I spent a good time playing around with the protocol option and the
CorePointer option before getting annoyed, and realizing I was wasting my
time and that there must be a better way.  To be honest, I'm not sure
which of the devices is my PS/2 mouse and which is the internal
eraser-style mouse.  When I start my laptop up without the PS/2 mouse
plugged in, the internal works, and vice versa, ie they don't both
function at the same time unless I plug in the PS/2 after I've booted
up.

I don't know of a good solution for this. It sounds like there is no USB mouse (the second 'InputDevice' section above is not used.) You can only have one PS/2 mouse connected at a time. There are two ways this is implemented (in the BIOS): 1) The trackpad/pointer/whatever is disabled when an external mouse is connected or 2) The BIOS combines events from the on-board and external pointer.

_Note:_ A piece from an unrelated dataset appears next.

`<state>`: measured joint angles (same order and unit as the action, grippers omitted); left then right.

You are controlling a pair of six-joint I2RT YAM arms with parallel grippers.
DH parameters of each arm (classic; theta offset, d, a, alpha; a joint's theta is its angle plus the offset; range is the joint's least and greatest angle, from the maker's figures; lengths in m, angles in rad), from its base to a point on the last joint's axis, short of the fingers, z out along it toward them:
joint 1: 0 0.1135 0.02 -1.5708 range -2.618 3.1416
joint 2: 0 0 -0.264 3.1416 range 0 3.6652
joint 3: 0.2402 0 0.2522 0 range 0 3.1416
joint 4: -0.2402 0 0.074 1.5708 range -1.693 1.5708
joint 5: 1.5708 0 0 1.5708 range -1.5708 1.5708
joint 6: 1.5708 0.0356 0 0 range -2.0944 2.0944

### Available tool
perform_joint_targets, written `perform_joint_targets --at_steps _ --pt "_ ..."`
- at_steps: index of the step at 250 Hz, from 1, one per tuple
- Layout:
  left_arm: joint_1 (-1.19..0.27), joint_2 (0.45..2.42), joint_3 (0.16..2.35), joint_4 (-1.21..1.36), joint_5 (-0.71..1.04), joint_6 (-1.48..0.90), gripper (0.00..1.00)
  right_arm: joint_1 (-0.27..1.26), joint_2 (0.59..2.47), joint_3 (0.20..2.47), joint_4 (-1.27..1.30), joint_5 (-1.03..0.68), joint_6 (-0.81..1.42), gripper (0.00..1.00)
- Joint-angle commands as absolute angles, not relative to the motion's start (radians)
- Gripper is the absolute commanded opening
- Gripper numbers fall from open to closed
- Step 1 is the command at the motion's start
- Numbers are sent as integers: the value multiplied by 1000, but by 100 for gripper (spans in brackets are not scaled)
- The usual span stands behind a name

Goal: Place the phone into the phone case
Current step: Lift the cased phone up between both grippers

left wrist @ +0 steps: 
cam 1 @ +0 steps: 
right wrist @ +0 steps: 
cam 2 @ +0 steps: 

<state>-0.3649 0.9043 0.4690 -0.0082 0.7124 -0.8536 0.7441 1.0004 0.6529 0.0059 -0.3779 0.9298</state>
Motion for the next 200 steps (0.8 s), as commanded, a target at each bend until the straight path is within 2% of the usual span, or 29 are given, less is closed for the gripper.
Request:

For 1), you need some way to change the driver when you connect the mouse. I can't think of a pleasant way to do this. You could specify multiple 'InputDevice' sections for '/dev/psaux' and multiple 'ServerLayout' sections each using a different one of the 'InputDevice' sections. Then restart X specifying the 'ServerLayout' you want on the command line (e.g. "startx -- -layout wheel".

For 2), I don't think there is an answer. X doesn't talk directly to the mouse, it talks to the BIOS 'mouse combiner' which probably doesn't do scroll wheels. You could try just specifying 'imps/2' for the protocol and see if your trackpad/eraser/whatever works without an external mouse connected.


That's all I can think of right now.  Eagerly awaiting being able to
scroll through documents without moving my arms/wrist,
Dan


The easiest solution is to get a USB mouse. This whole mess stems from the fact that you can only have one PS/2 pointer and the internal device is a PS/2 pointer. You can have all the USB pointing devices you want.